_TASK DIRECTIONS_
Look for "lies" in each line of the records, and copy the lines that have it.

_Collection entries_
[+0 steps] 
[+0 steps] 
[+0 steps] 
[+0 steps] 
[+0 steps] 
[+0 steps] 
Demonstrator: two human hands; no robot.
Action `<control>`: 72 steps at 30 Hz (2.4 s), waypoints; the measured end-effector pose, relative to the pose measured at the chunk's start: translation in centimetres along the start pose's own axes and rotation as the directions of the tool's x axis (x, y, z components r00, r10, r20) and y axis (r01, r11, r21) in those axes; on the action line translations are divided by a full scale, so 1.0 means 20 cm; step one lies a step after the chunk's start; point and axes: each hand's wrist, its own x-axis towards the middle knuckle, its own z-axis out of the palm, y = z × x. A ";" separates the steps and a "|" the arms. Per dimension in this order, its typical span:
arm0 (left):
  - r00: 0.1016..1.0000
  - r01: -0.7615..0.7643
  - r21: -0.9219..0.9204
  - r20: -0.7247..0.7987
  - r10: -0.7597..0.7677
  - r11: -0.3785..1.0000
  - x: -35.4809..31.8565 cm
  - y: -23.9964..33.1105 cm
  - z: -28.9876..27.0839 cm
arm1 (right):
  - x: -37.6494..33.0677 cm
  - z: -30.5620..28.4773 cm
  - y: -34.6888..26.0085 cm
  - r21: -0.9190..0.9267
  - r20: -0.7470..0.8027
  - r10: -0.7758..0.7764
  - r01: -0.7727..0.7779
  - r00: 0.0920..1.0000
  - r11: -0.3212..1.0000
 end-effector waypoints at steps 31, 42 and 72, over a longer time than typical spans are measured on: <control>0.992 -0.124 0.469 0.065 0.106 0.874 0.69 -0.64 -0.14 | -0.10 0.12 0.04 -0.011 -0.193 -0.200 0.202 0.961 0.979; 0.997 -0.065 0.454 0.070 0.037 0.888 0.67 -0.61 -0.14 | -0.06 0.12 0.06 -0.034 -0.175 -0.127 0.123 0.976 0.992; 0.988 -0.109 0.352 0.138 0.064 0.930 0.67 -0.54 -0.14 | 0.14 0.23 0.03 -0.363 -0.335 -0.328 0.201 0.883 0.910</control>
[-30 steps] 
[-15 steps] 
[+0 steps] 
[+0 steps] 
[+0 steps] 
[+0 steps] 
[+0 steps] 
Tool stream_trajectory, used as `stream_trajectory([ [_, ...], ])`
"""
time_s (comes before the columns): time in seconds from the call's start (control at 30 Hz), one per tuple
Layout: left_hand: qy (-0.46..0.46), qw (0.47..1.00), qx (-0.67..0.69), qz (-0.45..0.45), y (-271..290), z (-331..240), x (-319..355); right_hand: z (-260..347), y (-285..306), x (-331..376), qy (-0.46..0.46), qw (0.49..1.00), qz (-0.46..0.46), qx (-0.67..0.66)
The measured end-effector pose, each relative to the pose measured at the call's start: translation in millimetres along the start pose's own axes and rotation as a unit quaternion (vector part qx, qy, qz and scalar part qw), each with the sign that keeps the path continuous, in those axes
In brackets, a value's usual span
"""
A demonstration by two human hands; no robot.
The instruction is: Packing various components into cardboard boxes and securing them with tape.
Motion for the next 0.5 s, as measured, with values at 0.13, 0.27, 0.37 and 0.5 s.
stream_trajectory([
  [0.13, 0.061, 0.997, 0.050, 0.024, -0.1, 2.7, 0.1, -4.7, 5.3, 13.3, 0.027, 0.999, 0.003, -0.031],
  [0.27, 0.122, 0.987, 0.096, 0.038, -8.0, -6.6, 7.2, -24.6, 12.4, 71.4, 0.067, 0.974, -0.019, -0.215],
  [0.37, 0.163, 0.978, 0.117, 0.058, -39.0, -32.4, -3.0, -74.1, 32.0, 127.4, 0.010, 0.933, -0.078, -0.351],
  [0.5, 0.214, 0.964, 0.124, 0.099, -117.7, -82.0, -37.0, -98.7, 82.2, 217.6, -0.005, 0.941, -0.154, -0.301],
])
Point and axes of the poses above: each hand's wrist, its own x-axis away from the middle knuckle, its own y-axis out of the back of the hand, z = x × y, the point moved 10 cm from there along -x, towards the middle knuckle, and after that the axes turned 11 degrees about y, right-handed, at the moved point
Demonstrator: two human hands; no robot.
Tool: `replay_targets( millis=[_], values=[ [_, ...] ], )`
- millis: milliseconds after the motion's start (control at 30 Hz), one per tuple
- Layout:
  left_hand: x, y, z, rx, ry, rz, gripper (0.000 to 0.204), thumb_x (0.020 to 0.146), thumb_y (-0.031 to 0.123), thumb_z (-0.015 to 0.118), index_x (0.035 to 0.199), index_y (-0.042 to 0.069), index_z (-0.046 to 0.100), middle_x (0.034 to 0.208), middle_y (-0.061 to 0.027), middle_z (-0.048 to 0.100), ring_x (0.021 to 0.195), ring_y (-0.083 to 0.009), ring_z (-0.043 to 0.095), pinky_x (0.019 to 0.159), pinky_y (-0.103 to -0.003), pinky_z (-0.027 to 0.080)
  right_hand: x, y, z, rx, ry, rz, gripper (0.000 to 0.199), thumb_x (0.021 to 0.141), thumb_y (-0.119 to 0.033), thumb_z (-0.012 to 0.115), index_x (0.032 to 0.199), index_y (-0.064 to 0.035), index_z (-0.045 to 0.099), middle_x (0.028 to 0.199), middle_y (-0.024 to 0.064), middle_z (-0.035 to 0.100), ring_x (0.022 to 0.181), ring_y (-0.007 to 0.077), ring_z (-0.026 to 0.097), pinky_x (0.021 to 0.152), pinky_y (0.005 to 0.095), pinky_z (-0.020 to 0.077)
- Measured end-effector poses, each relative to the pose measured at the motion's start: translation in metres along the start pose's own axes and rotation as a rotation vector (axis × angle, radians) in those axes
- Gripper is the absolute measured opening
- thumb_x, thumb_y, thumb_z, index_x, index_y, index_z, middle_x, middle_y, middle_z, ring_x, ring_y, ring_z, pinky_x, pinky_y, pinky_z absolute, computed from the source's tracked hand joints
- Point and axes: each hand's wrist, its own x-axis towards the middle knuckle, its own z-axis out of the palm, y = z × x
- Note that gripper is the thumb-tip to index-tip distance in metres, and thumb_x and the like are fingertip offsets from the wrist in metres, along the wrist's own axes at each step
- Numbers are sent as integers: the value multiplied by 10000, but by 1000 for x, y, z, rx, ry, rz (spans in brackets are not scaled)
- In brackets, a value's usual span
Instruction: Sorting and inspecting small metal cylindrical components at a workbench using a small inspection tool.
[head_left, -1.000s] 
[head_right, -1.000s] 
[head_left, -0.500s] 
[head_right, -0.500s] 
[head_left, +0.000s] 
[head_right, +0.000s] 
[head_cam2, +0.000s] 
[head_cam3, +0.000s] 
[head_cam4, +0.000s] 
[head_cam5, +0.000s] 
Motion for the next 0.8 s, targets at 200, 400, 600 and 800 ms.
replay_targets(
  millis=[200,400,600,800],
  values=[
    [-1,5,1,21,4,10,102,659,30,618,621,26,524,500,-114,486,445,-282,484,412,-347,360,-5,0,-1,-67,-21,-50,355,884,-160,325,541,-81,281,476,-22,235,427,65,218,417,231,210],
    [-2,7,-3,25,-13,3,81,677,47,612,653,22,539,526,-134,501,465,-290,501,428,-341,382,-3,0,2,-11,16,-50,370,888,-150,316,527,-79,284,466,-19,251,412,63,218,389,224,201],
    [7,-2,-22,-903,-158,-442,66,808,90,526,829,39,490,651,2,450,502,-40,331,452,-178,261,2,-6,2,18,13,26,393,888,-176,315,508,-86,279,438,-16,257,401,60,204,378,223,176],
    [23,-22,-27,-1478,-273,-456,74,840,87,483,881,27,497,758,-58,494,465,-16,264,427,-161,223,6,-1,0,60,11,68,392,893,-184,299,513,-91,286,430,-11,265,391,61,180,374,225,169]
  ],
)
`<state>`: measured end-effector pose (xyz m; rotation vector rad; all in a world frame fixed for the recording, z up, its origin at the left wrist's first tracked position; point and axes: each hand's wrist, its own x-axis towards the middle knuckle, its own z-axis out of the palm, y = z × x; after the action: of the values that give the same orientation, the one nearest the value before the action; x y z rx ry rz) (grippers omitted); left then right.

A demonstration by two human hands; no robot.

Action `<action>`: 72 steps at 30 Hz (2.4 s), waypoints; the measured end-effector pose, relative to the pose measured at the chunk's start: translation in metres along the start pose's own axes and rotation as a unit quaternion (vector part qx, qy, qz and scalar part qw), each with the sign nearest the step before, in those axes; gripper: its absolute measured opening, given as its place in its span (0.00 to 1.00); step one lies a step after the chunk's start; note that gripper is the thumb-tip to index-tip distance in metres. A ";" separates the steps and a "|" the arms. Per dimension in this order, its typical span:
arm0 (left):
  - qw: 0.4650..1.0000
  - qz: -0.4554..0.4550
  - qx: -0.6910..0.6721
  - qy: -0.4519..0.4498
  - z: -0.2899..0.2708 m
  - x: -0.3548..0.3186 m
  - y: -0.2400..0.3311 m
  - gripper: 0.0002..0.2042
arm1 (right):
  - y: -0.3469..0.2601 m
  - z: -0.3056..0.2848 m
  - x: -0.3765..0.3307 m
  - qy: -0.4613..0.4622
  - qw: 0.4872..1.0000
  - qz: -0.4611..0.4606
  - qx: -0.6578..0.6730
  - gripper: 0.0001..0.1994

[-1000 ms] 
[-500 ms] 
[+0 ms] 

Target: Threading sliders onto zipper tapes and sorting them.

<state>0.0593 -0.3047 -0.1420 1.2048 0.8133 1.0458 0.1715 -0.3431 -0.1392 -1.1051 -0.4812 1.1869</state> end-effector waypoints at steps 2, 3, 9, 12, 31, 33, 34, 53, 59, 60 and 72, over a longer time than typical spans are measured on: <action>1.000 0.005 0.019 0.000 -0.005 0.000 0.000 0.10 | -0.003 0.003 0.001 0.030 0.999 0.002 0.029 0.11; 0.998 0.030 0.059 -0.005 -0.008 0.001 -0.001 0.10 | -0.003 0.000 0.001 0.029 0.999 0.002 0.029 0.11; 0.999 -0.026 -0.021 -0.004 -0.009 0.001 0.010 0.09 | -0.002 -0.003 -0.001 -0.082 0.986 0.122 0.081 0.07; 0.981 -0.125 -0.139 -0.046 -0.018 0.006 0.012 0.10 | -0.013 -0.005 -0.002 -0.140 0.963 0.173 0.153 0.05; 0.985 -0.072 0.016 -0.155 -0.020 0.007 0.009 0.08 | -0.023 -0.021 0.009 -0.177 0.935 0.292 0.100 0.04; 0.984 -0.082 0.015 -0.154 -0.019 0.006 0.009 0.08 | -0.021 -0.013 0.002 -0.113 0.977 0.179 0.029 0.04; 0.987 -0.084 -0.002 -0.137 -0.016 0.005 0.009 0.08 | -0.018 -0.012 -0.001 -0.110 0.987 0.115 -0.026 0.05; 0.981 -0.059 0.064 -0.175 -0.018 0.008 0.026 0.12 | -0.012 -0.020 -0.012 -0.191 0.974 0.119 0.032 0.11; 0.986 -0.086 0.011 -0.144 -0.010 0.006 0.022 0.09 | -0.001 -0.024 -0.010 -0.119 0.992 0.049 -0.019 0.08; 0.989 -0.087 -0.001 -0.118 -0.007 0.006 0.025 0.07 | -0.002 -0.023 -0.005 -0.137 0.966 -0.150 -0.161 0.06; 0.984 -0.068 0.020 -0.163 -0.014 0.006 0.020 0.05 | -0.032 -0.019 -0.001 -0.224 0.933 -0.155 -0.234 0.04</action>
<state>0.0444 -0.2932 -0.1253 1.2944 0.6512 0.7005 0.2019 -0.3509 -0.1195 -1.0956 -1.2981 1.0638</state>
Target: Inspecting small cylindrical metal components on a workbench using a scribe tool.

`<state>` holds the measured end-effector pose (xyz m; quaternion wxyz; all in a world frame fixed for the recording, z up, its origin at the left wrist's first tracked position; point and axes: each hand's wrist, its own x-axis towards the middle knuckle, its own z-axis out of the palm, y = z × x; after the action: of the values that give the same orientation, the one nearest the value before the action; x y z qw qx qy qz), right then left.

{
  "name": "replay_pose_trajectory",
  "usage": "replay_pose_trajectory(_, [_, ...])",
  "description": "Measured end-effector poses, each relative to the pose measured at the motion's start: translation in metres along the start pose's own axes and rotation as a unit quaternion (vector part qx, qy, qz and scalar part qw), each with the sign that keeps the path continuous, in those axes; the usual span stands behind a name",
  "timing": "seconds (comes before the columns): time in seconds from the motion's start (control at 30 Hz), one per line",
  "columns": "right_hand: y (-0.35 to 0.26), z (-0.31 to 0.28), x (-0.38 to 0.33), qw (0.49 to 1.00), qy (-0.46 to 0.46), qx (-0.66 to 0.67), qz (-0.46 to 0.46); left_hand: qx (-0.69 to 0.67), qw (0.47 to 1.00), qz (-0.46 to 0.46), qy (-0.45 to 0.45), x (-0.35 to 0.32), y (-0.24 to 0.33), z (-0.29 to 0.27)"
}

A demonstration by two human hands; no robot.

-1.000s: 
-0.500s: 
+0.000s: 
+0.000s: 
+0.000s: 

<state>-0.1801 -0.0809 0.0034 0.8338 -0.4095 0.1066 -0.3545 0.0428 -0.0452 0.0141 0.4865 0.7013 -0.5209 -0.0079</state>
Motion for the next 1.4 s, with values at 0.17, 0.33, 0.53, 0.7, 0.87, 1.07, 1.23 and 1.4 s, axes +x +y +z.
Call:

_REPLY_
Action `<control>`: 72 steps at 30 Hz (2.4 s), waypoints; the measured end-effector pose, relative to the pose measured at the chunk's start: translation in centimetres along the start pose's own axes and rotation as the directions of the tool's x axis (x, y, z components r00, r10, r20) and y axis (r01, r11, r21) in those axes; on the action line translations are divided by a full scale, so 1.0 means 20 cm; step one lies a step after the chunk's start; point and axes: each hand's wrist, its own x-axis towards the middle knuckle, its own z-axis out of the palm, y = z × x. A ";" separates the steps and a "|" the arms. Per dimension in this order, its typical span:
Action `<action>`: 72 steps at 30 Hz (2.4 s), waypoints; the measured end-effector pose, relative to the pose measured at the chunk's start: translation in metres along the start pose's own axes and rotation as a unit quaternion (vector part qx, qy, qz and scalar part qw), each with the sign nearest the step before, in those axes; gripper: its absolute measured opening, given as its place in its span (0.00 to 1.00); step one lies a step after the chunk's start; note that gripper is the thumb-tip to index-tip distance in metres. A ";" separates the steps and a "|" the arms. Per dimension in this order, its typical span:

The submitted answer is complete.